*TASK TO CARRY OUT*.
A verbatim transcript of the data below is required, images omitted.
☆ ☆ ☆
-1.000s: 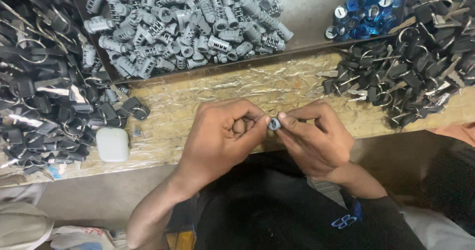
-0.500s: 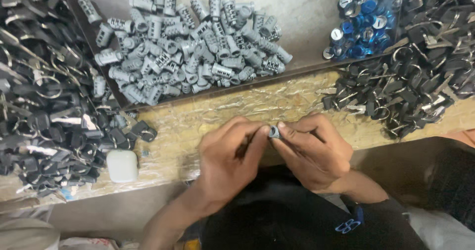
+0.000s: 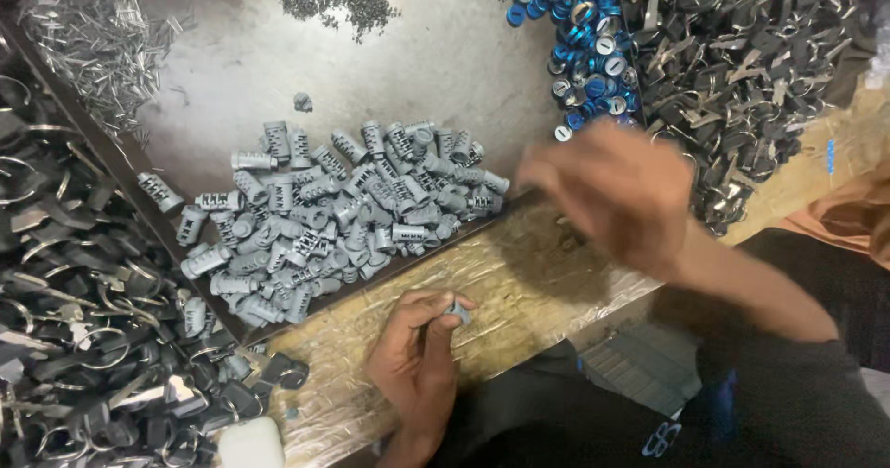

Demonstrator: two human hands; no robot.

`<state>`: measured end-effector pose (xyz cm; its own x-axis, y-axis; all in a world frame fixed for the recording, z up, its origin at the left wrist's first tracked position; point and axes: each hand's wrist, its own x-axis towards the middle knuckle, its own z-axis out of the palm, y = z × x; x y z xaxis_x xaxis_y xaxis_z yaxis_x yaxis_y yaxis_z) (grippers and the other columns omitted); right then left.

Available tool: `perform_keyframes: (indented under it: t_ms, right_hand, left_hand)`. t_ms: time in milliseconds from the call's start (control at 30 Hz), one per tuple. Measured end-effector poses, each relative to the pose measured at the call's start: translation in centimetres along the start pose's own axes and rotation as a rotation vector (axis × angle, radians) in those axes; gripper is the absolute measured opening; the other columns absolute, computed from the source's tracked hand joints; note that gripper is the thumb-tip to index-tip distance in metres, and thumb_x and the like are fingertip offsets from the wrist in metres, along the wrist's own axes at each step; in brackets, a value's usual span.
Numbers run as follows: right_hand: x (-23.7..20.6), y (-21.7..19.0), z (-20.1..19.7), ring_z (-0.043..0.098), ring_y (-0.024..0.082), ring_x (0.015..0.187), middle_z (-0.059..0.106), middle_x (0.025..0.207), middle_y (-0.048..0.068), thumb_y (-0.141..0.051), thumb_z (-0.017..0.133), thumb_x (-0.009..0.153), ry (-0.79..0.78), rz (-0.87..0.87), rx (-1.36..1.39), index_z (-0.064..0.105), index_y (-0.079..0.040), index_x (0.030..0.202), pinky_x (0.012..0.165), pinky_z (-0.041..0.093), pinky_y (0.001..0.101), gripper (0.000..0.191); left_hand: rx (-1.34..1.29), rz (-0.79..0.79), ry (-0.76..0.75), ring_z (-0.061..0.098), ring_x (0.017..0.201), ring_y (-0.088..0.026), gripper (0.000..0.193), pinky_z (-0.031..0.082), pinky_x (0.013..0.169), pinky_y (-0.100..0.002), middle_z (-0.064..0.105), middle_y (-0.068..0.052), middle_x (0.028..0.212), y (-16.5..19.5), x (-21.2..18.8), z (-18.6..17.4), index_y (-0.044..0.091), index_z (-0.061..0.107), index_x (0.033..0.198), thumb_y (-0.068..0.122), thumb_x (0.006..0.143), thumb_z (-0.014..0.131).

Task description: The person sits at a workbench assembling plastic key heads onto key blanks. They pick a gray plastic key head from a tray, insert a metal key blank into it, press a blue cap piece onto the head, and place the finished key onto a pile, repeating this cycle.

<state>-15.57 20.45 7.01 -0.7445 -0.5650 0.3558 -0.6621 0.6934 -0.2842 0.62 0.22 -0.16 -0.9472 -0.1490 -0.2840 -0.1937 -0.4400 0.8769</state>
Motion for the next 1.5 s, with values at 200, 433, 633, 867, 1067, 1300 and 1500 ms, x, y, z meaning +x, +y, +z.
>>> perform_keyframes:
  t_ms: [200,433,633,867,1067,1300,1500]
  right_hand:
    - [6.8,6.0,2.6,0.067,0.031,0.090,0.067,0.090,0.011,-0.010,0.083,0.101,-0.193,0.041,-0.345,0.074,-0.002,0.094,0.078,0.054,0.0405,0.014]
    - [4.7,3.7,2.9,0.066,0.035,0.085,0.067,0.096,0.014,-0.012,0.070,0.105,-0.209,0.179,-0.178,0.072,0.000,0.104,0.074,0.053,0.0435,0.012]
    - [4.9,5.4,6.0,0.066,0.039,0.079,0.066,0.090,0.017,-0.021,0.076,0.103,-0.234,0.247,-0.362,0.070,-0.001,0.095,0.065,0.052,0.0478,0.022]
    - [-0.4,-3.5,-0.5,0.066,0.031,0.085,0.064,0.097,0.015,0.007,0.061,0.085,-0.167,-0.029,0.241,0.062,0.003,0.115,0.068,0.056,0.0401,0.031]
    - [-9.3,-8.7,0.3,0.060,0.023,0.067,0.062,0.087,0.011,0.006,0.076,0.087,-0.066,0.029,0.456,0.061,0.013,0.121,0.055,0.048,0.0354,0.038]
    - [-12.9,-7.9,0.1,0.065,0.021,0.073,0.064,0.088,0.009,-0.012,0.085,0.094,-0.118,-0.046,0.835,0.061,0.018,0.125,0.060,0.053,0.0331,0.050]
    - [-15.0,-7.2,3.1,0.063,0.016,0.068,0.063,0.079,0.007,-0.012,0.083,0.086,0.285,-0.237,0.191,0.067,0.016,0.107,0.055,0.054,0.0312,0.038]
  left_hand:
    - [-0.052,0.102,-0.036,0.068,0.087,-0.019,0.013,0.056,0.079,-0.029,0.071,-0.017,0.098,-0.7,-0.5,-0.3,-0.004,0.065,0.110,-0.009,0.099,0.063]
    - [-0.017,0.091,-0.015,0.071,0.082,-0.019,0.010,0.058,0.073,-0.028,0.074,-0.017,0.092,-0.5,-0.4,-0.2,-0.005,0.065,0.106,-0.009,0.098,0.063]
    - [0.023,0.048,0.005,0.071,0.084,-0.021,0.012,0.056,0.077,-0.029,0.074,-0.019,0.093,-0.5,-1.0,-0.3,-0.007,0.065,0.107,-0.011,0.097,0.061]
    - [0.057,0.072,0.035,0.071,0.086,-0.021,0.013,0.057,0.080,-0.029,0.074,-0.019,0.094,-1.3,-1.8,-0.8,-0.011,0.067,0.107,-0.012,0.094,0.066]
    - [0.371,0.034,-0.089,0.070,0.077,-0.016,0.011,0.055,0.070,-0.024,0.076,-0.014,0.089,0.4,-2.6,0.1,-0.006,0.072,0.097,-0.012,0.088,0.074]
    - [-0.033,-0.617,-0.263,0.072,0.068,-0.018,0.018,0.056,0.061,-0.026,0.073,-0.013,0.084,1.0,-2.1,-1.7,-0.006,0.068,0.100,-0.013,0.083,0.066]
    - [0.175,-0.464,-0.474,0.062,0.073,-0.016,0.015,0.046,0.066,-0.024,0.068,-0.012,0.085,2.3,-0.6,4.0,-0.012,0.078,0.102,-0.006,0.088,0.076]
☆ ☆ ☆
*OUTPUT*.
-1.000s: 
-0.500s: 
+0.000s: 

Demonstrator: two human hands; no robot.

`<state>`: measured end-effector pose (xyz cm; its own x-axis, y-axis; all in a world frame fixed for the recording, z up, its origin at the left wrist's first tracked position; point and axes: each hand's wrist, its own x-axis towards the middle knuckle, its own z-axis out of the palm, y = z × x; x y z xaxis_x xaxis_y xaxis_z yaxis_x yaxis_y yaxis_z) (grippers and the other columns omitted); right then left.

Available tool: `perform_keyframes: (indented under it: t_ms, right_hand, left_hand)`. t_ms: time in milliseconds from the call's start (control at 30 Hz), one per tuple. Measured end-effector poses, each relative to the pose measured at the call's start: translation in centimetres along the start pose's own axes and rotation as a rotation vector (axis × angle, radians) in those axes; gripper is the absolute measured opening; the other columns absolute, computed from the source's tracked hand joints; note that gripper is the thumb-tip to index-tip distance in metres, and thumb_x and the like are fingertip offsets from the wrist in metres, along the wrist's own axes at each step; in brackets, a value's usual span.
Numbers run as follows: right_hand: x (-23.7..20.6), y (-21.7..19.0), z (-20.1..19.7), ring_z (-0.043..0.098), ring_y (-0.024..0.082), ring_x (0.015..0.187), middle_z (-0.059..0.106), middle_x (0.025..0.207), middle_y (-0.048..0.068), thumb_y (-0.141..0.051), thumb_z (-0.017..0.133), thumb_x (-0.009..0.153), ry (-0.79..0.78), rz (-0.87..0.87), rx (-1.36..1.39), index_z (-0.064..0.105), index_y (-0.079..0.040), index_x (0.030..0.202), pinky_x (0.012..0.165), pinky_z (-0.041..0.093), pinky_y (0.001..0.101), gripper (0.000..0.191); left_hand: rx (-1.34..1.29), rz (-0.79..0.79), ry (-0.76..0.75), ring_z (-0.061..0.098), ring_x (0.017..0.201), ring_y (-0.088..0.026), gripper (0.000..0.193), pinky_z (-0.031..0.082), pinky_x (0.013..0.169), pinky_y (-0.100..0.002), middle_z (-0.064..0.105), middle_y (-0.068..0.052), middle_x (0.028..0.212), y (-16.5..19.5), x (-21.2..18.8), z (-18.6..17.4), index_y (-0.044..0.091), index_z (-0.061..0.107), index_x (0.033..0.198), thumb_y (-0.068..0.122), thumb_x (0.006..0.143), thumb_z (-0.014..0.131).

Task description: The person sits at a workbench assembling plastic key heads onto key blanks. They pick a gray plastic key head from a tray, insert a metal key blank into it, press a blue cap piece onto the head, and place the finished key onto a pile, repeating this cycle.

<state>-15.57 20.45 7.01 -0.7445 -0.5650 0.3558 -0.6621 0.6934 -0.2842 0.62 0.22 -0.16 -0.9472 -0.1490 -0.2840 -0.1937 -0.4400 0.8769</state>
Motion for the next 1.5 s, with values at 200, 433, 633, 867, 1067, 1300 and 1500 ms, x, y, z meaning +x, +y, +z.
>>> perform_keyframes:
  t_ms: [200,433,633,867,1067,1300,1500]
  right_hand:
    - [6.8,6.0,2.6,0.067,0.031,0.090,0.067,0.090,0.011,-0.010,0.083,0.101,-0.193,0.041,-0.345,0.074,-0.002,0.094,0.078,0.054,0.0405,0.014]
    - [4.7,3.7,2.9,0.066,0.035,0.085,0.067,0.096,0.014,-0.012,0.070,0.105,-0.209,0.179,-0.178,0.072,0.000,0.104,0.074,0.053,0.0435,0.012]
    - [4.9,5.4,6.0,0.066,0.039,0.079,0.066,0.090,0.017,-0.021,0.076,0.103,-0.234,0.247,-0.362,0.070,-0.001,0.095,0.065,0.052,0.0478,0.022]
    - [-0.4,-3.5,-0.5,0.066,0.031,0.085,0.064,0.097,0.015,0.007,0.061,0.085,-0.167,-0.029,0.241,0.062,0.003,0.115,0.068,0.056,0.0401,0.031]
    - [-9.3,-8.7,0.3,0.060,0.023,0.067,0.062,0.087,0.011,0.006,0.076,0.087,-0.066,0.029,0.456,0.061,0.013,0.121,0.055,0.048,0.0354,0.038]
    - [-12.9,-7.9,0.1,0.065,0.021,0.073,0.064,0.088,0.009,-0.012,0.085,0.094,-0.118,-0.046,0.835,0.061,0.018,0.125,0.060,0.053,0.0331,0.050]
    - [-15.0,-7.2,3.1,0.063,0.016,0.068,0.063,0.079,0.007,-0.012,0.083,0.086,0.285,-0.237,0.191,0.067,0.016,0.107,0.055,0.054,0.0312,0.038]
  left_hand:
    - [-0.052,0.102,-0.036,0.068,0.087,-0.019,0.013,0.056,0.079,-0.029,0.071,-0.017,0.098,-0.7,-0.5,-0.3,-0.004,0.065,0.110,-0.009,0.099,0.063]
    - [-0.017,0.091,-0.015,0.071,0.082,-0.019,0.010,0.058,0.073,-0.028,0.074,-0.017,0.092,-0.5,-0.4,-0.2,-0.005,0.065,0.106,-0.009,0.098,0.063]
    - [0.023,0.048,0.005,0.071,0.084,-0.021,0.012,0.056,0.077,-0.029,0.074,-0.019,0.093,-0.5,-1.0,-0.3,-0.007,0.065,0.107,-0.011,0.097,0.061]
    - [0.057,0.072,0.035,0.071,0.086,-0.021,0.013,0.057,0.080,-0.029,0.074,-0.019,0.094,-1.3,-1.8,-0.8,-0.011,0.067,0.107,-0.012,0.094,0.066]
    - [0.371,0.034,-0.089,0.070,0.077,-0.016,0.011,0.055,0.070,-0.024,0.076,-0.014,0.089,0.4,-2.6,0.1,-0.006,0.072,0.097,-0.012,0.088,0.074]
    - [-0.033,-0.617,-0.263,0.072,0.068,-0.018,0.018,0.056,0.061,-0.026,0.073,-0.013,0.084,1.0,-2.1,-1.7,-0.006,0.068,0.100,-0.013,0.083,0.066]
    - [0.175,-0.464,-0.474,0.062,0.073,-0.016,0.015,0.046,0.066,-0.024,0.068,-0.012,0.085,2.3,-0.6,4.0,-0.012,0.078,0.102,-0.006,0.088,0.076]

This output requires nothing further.